Parallel tree evaluation in databases

Tree ensemble models like XGBoost, LightGBM, and random forests combine predictions from many individual trees. By default, orbital combines all tree expressions into a single large expression. The separate_trees argument provides an alternative representation that may improve performance when running predictions in columnar databases.

The problem

When orbital converts a tree ensemble to SQL or dplyr expressions, the default behavior creates a single massive nested expression:

.pred = "(tree1) + (tree2) + (tree3) + ... + (tree100)"

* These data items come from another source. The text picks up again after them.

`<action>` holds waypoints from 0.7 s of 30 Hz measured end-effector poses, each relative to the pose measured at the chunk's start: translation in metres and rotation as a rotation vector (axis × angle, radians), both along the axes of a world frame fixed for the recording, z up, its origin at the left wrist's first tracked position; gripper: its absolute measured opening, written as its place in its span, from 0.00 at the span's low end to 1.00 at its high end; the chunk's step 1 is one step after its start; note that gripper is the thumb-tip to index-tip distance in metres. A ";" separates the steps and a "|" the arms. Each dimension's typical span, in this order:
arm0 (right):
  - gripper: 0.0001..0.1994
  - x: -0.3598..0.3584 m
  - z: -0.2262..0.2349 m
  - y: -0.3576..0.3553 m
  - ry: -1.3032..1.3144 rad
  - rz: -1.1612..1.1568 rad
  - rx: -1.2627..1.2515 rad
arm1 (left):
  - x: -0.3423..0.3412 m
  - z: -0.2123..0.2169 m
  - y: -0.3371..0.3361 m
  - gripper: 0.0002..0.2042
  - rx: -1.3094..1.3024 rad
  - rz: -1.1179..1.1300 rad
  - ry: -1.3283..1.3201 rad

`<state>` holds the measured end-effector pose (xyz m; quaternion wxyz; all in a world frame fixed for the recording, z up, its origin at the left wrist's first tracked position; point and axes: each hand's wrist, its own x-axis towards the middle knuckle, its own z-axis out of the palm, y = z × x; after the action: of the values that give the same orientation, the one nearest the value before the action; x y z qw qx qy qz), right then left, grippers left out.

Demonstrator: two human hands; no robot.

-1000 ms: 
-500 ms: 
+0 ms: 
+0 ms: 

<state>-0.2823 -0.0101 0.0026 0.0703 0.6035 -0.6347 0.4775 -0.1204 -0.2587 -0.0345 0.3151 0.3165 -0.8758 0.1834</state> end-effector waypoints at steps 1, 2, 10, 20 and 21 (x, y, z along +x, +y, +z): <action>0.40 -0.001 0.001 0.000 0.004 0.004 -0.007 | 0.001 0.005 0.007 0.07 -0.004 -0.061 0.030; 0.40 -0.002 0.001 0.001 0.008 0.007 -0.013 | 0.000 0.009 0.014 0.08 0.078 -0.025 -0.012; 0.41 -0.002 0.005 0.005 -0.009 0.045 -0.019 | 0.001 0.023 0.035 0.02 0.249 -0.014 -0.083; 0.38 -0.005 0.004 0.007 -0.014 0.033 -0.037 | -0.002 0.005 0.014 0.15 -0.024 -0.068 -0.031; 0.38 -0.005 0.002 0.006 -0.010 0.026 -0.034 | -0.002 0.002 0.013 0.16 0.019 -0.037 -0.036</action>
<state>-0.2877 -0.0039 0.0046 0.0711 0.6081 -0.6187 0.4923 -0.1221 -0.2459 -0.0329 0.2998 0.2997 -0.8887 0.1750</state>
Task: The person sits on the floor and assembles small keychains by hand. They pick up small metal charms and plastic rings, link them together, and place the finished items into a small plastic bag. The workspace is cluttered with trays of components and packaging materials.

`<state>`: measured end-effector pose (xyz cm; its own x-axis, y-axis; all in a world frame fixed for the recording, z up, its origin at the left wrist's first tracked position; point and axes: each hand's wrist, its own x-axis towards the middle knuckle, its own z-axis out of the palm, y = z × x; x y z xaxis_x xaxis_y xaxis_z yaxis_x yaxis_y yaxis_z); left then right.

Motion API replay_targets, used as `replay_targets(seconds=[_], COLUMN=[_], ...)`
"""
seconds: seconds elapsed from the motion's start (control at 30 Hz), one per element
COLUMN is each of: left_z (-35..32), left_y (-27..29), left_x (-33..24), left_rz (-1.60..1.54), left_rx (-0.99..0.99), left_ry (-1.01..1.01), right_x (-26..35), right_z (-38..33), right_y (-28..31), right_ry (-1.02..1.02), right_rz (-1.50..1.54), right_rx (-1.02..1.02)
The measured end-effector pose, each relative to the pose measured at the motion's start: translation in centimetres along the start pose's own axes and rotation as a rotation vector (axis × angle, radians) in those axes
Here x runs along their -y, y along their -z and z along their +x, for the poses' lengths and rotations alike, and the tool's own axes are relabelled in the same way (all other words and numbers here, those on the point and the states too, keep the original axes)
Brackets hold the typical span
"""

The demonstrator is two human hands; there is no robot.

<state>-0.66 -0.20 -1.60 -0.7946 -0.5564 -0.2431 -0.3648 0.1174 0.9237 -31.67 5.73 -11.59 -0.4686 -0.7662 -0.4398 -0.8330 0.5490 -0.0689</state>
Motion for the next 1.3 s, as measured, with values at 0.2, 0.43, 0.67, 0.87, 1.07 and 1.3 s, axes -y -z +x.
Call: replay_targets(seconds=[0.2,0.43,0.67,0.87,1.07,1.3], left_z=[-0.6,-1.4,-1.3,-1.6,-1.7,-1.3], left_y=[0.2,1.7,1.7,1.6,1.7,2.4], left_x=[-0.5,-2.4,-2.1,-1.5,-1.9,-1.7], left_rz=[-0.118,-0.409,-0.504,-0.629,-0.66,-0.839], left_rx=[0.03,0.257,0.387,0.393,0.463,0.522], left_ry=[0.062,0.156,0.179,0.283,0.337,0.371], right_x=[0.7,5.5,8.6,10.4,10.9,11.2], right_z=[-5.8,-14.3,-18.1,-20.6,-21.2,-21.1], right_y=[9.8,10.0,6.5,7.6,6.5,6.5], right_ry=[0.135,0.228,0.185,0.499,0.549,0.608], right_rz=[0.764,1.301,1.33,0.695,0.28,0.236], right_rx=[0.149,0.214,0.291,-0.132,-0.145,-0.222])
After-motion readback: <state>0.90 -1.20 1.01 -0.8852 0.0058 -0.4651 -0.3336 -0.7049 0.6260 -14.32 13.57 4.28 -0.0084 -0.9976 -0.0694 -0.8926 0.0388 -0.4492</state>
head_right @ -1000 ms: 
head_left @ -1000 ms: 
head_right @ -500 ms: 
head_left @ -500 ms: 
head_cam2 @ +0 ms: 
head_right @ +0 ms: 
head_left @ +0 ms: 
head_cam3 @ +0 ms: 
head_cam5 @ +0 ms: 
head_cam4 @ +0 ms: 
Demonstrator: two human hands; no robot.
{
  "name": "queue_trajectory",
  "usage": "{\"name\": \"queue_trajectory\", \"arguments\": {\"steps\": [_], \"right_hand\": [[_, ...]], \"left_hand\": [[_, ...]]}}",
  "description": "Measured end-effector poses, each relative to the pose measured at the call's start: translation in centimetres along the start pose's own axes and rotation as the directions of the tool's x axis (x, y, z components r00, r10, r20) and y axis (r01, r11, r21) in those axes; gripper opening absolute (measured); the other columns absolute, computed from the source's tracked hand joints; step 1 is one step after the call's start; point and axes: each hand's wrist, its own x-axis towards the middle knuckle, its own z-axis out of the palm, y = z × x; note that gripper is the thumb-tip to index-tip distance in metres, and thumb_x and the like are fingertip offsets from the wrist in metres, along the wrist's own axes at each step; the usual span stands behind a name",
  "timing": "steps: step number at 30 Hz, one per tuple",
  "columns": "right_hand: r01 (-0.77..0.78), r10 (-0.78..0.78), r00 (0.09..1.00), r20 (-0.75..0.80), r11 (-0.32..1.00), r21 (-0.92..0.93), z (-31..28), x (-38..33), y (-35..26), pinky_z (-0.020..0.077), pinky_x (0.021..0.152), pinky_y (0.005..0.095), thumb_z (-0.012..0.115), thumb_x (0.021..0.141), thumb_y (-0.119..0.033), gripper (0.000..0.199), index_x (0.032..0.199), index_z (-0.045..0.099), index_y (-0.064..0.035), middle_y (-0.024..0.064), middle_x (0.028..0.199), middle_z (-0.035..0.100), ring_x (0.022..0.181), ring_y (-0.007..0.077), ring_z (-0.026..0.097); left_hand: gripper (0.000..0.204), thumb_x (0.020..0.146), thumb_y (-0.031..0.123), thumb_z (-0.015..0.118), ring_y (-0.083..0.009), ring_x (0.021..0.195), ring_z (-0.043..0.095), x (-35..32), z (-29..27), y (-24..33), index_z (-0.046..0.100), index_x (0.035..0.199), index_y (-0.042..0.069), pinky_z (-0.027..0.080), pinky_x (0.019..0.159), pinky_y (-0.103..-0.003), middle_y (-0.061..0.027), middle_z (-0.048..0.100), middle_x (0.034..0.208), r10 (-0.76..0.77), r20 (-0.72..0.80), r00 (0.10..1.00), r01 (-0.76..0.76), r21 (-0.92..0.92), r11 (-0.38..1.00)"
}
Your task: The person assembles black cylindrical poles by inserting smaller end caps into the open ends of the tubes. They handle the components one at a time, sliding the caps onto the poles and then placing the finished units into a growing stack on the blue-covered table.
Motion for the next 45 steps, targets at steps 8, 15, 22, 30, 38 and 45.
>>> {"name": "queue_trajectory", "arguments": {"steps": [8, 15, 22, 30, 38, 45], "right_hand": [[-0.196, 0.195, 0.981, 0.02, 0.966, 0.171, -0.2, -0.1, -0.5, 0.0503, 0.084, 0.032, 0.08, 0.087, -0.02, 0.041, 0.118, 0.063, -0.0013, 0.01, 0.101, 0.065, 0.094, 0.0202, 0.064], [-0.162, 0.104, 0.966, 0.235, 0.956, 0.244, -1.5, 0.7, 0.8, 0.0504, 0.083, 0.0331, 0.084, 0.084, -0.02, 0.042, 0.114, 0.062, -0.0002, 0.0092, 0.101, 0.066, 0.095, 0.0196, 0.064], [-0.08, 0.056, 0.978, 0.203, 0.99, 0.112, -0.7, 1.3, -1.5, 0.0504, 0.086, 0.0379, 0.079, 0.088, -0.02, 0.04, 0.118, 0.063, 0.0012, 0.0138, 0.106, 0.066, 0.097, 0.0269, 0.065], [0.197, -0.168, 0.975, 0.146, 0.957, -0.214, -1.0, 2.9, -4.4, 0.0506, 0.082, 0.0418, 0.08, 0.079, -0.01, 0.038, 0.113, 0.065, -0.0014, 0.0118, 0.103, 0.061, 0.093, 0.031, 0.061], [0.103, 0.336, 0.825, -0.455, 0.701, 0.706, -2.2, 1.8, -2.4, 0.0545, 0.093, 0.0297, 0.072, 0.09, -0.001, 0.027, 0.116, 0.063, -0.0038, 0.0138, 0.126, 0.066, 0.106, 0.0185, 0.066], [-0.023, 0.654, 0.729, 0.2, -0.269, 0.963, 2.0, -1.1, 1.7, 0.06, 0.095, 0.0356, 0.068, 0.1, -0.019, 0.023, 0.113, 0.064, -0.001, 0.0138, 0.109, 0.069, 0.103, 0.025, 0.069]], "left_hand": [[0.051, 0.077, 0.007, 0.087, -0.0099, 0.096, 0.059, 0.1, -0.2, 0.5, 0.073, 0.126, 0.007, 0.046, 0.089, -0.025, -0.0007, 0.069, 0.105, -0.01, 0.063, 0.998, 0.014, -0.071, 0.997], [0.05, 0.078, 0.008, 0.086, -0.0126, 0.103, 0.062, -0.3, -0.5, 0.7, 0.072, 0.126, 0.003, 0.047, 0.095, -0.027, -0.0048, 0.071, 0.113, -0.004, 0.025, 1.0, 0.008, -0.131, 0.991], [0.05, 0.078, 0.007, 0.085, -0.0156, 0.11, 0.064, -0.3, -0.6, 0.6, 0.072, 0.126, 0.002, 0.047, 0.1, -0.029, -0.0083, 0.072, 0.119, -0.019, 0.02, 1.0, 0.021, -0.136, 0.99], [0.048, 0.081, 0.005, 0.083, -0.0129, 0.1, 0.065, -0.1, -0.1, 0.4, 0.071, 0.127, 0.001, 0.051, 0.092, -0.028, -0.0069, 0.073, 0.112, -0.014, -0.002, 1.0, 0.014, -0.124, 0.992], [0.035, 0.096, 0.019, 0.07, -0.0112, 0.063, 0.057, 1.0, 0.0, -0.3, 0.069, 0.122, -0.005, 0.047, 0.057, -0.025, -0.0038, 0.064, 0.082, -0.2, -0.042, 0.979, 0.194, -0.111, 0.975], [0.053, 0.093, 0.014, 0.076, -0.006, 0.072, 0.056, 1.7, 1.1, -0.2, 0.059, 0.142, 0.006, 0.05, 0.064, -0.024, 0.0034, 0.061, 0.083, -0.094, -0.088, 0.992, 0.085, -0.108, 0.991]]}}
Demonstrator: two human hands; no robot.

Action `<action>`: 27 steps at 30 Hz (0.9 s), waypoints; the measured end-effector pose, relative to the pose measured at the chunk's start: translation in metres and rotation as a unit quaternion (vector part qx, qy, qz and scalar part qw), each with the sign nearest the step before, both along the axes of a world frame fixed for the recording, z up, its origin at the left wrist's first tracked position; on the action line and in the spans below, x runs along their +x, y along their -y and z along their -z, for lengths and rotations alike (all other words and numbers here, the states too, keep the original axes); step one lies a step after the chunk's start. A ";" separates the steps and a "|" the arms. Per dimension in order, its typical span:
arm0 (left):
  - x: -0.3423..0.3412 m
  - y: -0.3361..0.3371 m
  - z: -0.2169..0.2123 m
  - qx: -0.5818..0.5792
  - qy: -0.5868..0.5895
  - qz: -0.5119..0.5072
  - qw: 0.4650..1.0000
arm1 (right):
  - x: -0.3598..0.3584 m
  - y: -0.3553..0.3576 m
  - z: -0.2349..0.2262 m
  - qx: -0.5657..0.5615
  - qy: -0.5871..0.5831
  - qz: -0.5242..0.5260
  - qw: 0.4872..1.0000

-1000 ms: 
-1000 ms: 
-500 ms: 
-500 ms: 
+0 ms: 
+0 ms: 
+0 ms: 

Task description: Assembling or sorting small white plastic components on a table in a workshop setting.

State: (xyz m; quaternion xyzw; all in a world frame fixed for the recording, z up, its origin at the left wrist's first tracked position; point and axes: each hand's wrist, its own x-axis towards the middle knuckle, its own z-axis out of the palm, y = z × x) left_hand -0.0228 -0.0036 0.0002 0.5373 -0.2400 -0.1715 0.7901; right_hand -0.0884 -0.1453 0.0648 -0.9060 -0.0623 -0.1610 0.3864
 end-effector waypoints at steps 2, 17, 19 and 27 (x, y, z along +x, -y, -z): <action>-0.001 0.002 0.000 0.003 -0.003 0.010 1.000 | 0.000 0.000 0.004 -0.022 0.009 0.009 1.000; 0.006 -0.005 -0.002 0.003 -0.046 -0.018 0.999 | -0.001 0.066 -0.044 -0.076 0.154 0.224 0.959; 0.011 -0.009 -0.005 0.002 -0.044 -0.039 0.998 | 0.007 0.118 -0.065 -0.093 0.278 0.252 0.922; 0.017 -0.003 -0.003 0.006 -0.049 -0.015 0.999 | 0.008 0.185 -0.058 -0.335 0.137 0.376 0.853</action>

This works correctly, but has two limitations:

No parallelization: Columnar databases like DuckDB, Snowflake, and BigQuery may not be able to parallelize the evaluation of a single expression. Each tree must be evaluated sequentially within the expression.
Expression depth limits: Many databases have limits on expression nesting depth. For example, both SQLite and DuckDB have a default limit of 1000. A model with hundreds of trees can exceed this limit, causing query failures with errors like “parser stack overflow” or “maximum expression depth exceeded”.

The solution

Setting separate_trees = TRUE emits each tree as a separate intermediate column:

.pred_tree_001 = "case_when(...)"
.pred_tree_002 = "case_when(...)"
.pred_tree_003 = "case_when(...)"
...
.pred = ".pred_tree_001 + .pred_tree_002 + .pred_tree_003 + ..."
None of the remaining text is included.